Reproduce the data below in full and exclude every picture.

● **Recorded data**:
⟨
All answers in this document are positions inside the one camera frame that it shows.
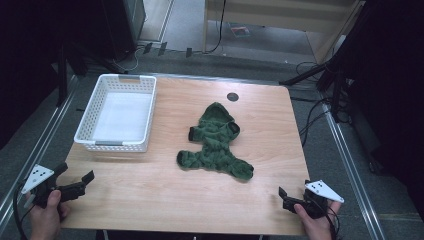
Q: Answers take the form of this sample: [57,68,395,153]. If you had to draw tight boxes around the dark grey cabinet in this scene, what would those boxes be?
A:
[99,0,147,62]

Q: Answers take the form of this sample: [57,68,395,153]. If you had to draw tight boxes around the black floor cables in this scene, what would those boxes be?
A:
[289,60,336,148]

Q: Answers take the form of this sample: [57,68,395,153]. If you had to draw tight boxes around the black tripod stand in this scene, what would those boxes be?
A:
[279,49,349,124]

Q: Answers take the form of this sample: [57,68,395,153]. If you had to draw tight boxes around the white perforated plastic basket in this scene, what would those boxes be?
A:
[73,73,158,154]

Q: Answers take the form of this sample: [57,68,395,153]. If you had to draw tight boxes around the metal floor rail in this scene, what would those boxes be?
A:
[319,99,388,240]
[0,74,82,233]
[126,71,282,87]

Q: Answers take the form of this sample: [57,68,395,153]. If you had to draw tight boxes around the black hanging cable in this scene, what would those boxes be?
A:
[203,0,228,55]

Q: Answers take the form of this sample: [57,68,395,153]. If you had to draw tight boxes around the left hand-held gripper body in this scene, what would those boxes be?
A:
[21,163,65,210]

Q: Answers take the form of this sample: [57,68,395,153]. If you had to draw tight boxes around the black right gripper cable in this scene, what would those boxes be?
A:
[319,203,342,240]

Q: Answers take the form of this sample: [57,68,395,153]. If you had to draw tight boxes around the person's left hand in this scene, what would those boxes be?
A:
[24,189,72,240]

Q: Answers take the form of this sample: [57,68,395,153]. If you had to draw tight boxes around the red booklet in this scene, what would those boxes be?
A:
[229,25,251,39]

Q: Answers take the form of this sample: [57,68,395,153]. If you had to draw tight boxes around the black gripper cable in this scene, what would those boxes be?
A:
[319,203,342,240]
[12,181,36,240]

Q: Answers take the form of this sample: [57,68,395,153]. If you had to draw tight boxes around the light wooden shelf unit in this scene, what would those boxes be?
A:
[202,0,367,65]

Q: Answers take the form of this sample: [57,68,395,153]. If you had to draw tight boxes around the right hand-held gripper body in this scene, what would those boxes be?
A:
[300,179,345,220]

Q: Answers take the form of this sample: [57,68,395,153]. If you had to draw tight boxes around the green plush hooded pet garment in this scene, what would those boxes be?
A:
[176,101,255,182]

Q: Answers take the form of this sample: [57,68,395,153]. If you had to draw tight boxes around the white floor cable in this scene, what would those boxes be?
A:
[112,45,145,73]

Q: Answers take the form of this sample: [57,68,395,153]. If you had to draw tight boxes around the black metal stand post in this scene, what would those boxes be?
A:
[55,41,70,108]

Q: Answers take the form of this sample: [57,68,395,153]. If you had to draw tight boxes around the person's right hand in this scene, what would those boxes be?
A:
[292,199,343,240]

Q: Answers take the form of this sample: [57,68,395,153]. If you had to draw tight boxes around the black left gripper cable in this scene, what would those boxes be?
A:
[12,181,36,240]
⟩
● **Solution for this task**:
All answers in this document are positions inside the one camera frame that it shows.
Q: Answers take the form of this sample: [57,68,395,153]. If you had to draw tight boxes around the dark grey cabinet in this scene, what would those boxes be?
A:
[99,0,147,62]

Q: Answers take the form of this sample: [57,68,395,153]. If you had to draw tight boxes around the black floor cables in this scene, what would those boxes be?
A:
[289,60,336,148]

Q: Answers take the form of this sample: [57,68,395,153]. If you had to draw tight boxes around the black tripod stand in this scene, what would those boxes be?
A:
[279,49,349,124]

Q: Answers take the form of this sample: [57,68,395,153]. If you had to draw tight boxes around the white perforated plastic basket in this scene, what would those boxes be?
A:
[73,73,158,154]

Q: Answers take the form of this sample: [57,68,395,153]. If you had to draw tight boxes around the metal floor rail in this scene, what would those boxes be?
A:
[319,99,388,240]
[0,74,82,233]
[126,71,282,87]

Q: Answers take the form of this sample: [57,68,395,153]. If you had to draw tight boxes around the black hanging cable in this scene, what would those boxes be?
A:
[203,0,228,55]

Q: Answers take the form of this sample: [57,68,395,153]. If you had to draw tight boxes around the left hand-held gripper body in this scene, what would those boxes be?
A:
[21,163,65,210]

Q: Answers take the form of this sample: [57,68,395,153]. If you had to draw tight boxes around the black right gripper cable in this scene, what would those boxes be?
A:
[319,203,342,240]

Q: Answers take the form of this sample: [57,68,395,153]. If you had to draw tight boxes around the person's left hand in this scene, what would those boxes be?
A:
[24,189,72,240]

Q: Answers take the form of this sample: [57,68,395,153]. If you had to draw tight boxes around the red booklet in this scene, what would those boxes be?
A:
[229,25,251,39]

Q: Answers take the form of this sample: [57,68,395,153]. If you had to draw tight boxes around the black gripper cable in this scene, what would those boxes be?
A:
[319,203,342,240]
[12,181,36,240]

Q: Answers take the form of this sample: [57,68,395,153]. If you had to draw tight boxes around the light wooden shelf unit in this scene, what would those boxes be?
A:
[202,0,367,65]

Q: Answers take the form of this sample: [57,68,395,153]. If you had to draw tight boxes around the right hand-held gripper body in this scene, what would those boxes be?
A:
[300,179,345,220]

Q: Answers take the form of this sample: [57,68,395,153]. If you had to draw tight boxes around the green plush hooded pet garment in this scene, what would those boxes be?
A:
[176,101,255,182]

Q: Answers take the form of this sample: [57,68,395,153]. If you had to draw tight boxes around the white floor cable in this scene, what would those boxes be?
A:
[112,45,145,73]

Q: Answers take the form of this sample: [57,68,395,153]. If you had to draw tight boxes around the black metal stand post in this scene, what would those boxes be?
A:
[55,41,70,108]

Q: Answers take the form of this sample: [57,68,395,153]. If you had to draw tight boxes around the person's right hand in this scene, what would those boxes be?
A:
[292,199,343,240]

Q: Answers take the form of this sample: [57,68,395,153]. If you had to draw tight boxes around the black left gripper cable in this scene, what would those boxes be?
A:
[12,181,36,240]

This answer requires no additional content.